▸ **Exercise requirements**
Filter task. Return each line of the material that holds the string "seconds".

▸ **Recorded data**
==================================================

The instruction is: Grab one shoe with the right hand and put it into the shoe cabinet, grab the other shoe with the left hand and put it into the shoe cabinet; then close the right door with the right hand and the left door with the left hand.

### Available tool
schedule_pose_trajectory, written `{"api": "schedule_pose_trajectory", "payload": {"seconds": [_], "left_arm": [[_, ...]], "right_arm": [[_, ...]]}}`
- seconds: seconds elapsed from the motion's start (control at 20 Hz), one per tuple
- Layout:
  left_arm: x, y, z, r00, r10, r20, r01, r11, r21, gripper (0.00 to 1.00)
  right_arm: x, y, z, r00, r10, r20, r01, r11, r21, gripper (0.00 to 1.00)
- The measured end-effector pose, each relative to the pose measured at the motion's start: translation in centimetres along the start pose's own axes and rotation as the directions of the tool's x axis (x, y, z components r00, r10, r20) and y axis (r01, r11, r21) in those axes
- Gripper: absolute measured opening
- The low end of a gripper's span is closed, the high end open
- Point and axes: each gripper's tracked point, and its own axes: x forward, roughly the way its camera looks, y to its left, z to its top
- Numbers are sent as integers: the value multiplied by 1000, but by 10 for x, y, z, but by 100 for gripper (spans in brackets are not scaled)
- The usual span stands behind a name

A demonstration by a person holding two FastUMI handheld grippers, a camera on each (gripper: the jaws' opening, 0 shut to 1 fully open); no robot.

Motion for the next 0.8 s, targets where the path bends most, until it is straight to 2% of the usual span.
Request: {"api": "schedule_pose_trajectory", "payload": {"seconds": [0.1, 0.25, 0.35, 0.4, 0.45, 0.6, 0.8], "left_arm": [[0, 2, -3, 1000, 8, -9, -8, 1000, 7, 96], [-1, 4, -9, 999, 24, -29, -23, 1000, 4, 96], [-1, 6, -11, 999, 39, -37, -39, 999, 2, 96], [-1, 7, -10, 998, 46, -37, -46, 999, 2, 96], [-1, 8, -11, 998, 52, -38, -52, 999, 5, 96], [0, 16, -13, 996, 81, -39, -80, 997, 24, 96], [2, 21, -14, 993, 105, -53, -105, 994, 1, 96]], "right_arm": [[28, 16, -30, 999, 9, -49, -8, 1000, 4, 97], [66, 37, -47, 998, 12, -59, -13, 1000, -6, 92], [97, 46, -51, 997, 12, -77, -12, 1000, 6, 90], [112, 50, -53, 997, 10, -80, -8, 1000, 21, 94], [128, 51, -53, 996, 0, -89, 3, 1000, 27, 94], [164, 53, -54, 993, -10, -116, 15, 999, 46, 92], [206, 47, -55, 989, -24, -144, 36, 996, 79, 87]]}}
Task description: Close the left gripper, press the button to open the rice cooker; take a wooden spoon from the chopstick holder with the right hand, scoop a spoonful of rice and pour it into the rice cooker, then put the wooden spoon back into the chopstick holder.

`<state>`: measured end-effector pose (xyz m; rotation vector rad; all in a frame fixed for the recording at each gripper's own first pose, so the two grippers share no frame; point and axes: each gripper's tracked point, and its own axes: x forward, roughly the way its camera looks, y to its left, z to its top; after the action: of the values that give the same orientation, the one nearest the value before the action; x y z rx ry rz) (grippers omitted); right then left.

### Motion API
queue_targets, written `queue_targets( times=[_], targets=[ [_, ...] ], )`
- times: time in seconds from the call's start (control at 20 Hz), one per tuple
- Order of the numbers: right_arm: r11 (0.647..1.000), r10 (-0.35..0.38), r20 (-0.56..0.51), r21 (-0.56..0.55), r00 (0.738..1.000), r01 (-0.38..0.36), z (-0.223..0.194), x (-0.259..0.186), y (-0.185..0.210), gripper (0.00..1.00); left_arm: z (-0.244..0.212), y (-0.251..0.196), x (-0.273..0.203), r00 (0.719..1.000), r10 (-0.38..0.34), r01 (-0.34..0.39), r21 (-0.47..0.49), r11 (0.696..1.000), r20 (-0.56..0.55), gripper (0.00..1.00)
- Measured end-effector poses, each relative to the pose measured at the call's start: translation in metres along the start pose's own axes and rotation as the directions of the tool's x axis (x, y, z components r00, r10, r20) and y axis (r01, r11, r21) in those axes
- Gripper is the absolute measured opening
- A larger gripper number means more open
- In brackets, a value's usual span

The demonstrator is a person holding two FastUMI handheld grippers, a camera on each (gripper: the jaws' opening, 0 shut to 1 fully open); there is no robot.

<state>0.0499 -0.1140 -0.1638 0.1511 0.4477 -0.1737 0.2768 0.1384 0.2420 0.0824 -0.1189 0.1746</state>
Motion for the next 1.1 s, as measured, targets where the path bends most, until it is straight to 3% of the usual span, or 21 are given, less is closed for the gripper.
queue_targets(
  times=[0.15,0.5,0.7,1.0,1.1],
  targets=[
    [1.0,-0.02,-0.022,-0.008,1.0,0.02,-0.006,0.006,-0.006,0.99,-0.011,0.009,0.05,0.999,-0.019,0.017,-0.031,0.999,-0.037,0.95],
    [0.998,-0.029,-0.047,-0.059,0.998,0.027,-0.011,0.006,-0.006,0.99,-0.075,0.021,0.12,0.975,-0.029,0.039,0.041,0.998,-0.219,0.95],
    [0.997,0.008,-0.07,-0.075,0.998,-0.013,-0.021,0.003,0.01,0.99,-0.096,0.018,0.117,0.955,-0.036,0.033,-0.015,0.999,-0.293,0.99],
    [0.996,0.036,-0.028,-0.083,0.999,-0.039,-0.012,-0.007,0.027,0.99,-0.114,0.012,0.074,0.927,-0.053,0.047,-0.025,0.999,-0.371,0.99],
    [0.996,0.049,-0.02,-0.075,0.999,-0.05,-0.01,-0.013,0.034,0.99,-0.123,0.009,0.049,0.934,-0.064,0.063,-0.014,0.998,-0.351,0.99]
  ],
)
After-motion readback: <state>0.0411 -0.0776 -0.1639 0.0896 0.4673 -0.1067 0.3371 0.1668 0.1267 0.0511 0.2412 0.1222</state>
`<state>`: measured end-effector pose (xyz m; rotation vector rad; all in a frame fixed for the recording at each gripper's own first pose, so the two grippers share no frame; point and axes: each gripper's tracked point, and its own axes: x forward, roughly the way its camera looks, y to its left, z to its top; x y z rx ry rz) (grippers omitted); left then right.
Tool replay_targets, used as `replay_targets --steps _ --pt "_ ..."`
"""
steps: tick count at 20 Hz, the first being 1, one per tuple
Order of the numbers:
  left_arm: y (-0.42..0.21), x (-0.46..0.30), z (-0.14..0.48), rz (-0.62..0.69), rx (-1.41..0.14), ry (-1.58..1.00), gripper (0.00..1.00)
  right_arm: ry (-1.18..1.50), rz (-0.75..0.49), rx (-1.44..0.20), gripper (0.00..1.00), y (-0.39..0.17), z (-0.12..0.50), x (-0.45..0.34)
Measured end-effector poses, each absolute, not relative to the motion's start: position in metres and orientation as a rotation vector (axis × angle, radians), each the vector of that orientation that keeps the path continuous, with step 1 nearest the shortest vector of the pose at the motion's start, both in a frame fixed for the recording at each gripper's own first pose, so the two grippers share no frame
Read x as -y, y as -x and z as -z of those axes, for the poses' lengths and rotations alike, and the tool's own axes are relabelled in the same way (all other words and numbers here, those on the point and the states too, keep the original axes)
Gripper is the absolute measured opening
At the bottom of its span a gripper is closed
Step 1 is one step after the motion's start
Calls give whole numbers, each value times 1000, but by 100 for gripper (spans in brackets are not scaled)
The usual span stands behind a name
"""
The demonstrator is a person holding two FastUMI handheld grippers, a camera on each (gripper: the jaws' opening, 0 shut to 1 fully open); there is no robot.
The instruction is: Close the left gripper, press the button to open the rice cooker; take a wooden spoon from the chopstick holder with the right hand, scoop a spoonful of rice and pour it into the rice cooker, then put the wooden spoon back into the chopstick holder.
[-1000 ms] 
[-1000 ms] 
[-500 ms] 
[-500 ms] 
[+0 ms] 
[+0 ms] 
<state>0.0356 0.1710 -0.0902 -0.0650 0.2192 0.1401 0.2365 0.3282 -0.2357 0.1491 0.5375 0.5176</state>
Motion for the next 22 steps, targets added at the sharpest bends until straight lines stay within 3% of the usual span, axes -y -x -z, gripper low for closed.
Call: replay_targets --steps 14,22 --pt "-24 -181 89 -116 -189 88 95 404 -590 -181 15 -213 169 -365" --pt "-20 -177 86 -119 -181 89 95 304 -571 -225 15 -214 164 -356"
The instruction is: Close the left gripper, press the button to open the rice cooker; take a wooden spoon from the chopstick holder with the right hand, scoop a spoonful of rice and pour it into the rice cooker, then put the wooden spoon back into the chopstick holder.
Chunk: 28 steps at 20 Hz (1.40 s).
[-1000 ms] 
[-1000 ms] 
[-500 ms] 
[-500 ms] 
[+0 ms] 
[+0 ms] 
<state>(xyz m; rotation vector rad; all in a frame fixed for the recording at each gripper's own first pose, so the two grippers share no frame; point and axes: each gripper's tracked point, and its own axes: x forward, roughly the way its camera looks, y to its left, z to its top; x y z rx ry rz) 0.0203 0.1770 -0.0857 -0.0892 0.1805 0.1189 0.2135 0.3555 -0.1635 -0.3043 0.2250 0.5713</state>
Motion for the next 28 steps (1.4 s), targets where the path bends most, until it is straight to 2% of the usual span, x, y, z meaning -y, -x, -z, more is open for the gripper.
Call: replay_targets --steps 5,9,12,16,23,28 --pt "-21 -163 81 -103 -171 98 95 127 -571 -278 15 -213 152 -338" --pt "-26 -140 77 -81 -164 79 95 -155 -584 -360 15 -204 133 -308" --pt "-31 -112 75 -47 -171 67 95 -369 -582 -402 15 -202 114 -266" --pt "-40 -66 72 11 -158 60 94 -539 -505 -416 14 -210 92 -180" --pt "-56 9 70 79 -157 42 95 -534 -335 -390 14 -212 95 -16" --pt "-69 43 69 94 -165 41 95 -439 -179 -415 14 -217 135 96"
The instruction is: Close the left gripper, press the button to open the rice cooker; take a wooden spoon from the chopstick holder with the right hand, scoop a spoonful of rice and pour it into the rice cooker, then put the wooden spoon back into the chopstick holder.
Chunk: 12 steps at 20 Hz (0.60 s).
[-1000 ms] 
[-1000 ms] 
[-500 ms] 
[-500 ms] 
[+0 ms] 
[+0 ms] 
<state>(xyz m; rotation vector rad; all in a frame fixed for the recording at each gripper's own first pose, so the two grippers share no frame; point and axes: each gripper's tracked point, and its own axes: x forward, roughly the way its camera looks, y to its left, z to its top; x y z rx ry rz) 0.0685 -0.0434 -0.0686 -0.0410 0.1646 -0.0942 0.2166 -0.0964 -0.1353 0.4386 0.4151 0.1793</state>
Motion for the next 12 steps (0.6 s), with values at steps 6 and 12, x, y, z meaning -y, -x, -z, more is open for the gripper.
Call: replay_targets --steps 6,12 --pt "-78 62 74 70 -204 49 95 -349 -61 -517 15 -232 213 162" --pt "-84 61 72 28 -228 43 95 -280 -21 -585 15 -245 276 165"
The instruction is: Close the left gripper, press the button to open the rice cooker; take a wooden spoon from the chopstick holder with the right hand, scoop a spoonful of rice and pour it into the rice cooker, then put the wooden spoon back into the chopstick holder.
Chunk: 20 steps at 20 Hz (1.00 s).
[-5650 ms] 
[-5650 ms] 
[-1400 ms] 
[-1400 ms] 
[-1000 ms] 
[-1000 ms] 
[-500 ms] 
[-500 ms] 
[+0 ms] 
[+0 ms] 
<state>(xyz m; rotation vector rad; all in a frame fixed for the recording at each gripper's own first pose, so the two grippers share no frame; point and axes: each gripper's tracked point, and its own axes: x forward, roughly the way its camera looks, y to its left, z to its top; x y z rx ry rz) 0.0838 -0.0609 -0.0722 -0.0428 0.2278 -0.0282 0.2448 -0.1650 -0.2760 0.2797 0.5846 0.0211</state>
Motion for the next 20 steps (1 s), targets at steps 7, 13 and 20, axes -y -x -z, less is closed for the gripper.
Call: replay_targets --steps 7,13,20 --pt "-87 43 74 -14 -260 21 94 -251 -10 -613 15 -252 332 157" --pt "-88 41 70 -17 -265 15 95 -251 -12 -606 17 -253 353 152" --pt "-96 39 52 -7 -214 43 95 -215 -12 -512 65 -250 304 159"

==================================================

▸ **Solution to this problem**
schedule_pose_trajectory, written `{"api": "schedule_pose_trajectory", "payload": {"seconds": [_], "left_arm": [[_, ...]], "right_arm": [[_, ...]]}}`
- seconds: seconds elapsed from the motion's start (control at 20 Hz), one per tuple
Request: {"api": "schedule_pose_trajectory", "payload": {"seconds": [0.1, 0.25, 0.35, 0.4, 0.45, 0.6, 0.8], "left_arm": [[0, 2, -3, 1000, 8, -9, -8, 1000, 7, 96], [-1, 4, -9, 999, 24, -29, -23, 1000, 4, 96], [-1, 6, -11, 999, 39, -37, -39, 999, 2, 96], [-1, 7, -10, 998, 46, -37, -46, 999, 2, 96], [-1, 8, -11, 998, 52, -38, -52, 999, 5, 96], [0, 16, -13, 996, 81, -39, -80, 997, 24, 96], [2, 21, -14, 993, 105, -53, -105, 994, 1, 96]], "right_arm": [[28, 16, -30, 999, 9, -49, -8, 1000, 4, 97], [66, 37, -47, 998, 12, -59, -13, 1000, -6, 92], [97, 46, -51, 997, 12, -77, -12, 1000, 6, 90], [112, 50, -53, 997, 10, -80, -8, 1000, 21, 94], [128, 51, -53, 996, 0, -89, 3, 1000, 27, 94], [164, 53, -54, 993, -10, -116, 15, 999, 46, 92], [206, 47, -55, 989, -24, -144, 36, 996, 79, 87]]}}
- times: time in seconds from the call's start (control at 20 Hz), one per tuple

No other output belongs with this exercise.